### What is required
In the material below, find how many lines contain the string "piece". Write only that number.

### Input for this task

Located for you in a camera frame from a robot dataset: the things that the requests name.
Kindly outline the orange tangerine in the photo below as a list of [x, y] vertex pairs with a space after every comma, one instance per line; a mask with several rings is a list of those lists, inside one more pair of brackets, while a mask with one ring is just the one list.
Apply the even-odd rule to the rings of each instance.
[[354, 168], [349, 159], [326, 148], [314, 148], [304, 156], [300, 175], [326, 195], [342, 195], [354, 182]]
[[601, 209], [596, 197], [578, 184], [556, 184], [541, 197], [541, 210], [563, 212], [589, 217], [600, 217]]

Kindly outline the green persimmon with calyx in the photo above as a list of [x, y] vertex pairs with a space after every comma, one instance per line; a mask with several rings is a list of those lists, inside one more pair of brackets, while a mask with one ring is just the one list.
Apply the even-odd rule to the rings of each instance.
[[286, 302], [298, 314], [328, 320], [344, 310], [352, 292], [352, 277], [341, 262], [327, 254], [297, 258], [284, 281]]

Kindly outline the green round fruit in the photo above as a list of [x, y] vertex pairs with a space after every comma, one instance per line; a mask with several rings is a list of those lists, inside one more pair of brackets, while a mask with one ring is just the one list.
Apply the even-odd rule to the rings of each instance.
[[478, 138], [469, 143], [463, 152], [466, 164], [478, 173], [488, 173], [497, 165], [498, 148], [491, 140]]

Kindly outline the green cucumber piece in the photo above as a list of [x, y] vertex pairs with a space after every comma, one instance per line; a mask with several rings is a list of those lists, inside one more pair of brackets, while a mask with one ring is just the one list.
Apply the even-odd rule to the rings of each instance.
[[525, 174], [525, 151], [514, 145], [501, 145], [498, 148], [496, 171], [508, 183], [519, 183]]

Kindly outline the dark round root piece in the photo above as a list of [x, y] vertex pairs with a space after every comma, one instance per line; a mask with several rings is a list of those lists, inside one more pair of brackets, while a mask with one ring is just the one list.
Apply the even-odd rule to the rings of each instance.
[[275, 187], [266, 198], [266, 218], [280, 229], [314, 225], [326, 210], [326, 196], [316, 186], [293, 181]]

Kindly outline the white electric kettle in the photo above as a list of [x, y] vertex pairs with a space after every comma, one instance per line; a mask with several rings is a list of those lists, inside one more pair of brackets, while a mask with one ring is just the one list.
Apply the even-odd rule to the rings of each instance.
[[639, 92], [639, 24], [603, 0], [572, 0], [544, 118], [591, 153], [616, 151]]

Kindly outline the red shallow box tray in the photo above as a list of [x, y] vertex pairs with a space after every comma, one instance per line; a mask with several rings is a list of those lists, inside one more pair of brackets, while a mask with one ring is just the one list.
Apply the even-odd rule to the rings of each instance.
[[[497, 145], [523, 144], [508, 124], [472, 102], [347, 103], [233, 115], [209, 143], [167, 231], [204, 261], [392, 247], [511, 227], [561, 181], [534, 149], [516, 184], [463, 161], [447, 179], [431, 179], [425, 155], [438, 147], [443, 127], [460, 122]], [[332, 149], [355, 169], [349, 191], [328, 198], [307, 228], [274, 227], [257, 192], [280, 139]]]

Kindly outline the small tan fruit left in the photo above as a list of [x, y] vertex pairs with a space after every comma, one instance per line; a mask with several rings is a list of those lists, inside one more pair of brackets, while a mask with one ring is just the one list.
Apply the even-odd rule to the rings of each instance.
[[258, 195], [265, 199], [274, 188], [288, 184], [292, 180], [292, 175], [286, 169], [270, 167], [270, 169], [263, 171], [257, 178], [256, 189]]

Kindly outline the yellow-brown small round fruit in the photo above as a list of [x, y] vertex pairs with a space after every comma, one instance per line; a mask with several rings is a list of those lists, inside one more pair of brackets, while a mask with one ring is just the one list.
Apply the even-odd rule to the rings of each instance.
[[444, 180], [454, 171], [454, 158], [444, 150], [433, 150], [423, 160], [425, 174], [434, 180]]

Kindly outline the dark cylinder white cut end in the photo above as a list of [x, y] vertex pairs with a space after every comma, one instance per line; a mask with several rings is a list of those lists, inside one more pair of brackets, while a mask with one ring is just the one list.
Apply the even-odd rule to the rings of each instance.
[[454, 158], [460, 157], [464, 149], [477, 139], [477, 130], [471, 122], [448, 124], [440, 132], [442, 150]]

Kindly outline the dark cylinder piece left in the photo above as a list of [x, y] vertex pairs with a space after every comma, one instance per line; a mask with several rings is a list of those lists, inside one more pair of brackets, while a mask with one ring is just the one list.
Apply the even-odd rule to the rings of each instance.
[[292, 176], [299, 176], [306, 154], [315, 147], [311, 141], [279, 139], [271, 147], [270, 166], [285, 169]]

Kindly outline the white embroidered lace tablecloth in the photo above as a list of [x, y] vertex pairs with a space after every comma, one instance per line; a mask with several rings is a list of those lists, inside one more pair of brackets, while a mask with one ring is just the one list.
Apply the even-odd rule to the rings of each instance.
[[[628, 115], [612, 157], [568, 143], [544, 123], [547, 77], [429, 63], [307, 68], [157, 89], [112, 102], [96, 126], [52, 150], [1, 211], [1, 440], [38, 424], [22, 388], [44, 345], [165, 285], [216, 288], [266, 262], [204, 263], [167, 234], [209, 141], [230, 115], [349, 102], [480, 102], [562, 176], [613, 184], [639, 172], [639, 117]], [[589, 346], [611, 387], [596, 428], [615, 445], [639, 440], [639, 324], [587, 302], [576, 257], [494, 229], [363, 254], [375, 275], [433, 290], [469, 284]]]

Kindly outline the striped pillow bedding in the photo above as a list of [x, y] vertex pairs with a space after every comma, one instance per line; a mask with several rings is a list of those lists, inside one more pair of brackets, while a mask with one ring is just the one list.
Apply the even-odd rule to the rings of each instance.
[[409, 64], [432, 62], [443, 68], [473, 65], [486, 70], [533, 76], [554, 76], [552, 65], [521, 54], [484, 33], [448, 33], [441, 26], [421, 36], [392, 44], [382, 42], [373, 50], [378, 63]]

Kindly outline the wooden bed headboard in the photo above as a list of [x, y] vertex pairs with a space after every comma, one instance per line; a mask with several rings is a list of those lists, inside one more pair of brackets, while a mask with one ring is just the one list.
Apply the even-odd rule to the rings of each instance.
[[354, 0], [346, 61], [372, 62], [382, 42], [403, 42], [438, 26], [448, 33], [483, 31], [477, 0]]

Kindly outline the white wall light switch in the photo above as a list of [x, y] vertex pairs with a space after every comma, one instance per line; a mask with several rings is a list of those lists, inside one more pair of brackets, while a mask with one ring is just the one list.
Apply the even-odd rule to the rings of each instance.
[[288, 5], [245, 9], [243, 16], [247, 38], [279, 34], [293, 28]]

* * *

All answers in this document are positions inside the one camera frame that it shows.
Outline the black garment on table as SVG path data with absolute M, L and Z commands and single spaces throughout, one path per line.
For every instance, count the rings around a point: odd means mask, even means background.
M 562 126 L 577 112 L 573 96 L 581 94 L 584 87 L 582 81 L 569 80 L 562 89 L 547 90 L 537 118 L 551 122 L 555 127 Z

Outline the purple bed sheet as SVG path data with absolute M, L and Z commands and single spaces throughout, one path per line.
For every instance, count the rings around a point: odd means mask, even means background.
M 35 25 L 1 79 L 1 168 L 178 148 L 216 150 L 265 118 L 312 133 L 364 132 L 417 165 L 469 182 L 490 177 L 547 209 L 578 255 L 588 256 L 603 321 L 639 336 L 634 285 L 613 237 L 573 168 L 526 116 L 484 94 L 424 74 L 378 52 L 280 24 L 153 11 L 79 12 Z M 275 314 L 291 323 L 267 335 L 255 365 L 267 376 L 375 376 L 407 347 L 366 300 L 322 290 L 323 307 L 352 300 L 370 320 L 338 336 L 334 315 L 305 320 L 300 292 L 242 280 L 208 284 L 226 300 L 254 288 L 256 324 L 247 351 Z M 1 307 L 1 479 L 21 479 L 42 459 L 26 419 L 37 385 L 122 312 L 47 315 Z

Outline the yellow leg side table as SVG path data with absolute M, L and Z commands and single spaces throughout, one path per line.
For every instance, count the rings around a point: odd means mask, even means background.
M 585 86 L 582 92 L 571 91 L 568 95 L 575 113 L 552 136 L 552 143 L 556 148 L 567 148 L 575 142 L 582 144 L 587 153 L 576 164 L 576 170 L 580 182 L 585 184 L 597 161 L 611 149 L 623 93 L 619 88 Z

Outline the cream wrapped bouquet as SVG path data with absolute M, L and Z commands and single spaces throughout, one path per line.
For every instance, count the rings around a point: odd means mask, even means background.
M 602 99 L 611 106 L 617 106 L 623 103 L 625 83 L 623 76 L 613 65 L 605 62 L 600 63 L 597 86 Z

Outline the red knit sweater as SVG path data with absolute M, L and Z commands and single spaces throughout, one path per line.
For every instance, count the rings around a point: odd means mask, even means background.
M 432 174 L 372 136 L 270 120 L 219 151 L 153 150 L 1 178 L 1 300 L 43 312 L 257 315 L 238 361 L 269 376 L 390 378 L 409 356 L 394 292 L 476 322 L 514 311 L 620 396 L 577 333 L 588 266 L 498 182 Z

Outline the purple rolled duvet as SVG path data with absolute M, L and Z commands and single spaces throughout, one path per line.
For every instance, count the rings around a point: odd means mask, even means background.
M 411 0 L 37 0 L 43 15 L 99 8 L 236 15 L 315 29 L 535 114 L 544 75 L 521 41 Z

### Exercise result
3